For increasing the speed and efficiency of specialized artificial intelligence (AI) systems, Princeton University’s researchers have created a software.
The quality of this software is, it reduces power demand and the amount of data needed to be exchanged from remote servers. With this, AI applications like piloting software for drones can take place on the edge of computing infrastructure.
Princeton University is quite active on making such kinds of unique systems. Two years back, its researchers also made a new chip for improving the performance of neural networks. The chip could perform tens to hundreds of times better than other microchips on the market.

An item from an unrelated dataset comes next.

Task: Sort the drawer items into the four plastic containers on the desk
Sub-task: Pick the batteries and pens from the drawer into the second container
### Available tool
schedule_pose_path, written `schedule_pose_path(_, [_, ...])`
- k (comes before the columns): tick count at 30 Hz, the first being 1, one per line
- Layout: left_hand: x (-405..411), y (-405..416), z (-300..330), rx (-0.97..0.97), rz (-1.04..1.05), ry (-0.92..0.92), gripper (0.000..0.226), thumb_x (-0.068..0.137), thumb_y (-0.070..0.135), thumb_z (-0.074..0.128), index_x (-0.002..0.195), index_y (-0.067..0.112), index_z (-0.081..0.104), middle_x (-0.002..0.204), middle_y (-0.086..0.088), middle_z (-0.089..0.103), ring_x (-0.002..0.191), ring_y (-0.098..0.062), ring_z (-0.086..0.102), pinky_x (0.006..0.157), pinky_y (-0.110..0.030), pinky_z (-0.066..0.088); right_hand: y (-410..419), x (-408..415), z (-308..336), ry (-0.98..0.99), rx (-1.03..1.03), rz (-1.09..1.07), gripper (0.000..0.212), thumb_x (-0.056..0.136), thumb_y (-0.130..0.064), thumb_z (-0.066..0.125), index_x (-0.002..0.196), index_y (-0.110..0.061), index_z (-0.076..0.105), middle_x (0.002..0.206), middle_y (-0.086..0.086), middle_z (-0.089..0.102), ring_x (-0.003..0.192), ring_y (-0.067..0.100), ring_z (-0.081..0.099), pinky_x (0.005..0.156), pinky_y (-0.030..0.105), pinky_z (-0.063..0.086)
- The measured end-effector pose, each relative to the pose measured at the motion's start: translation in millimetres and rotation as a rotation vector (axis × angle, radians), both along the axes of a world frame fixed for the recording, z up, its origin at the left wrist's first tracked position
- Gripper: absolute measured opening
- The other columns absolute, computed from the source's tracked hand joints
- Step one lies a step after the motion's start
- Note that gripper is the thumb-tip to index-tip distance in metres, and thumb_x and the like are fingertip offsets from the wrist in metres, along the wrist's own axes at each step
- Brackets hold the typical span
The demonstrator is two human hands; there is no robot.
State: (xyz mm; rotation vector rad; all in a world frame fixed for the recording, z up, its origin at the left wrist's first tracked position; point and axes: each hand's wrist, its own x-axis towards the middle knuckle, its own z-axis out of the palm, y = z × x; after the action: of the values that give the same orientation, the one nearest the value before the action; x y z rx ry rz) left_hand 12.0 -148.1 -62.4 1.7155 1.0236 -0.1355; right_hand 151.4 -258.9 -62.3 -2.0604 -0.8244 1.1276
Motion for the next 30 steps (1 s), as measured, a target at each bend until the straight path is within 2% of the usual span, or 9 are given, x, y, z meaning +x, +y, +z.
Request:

The chip was continuously refined over the next two years, and a software system was created to allow AI systems to utilize the new technology efficiently. The idea was that the new chips could allow systems to be scalable in hardware and execution of software.
There is a loophole also in this software, which is requires massive amounts of power and memory storage. For overcoming such issues, the researchers designed a chip that conducts computation and stores data in the same area, which is called in-memory computing. This technique cuts the energy and time needed to exchange information with dedicated memory.
In order to get around analog operation, which is required for in-memory computing and is sensitive to corruption, the team relied on capacitors instead of transistors in the chip design. Capacitors do not face the same effect by shifts in voltage, and they are more precise.
Despite various other challenges surrounding analog systems, they carry many advantages when used for applications like neural networks. The researchers are now looking to combine the two types of systems, as digital systems are central while neural networks relying on analog chips are able to run fast and efficient specialized operations.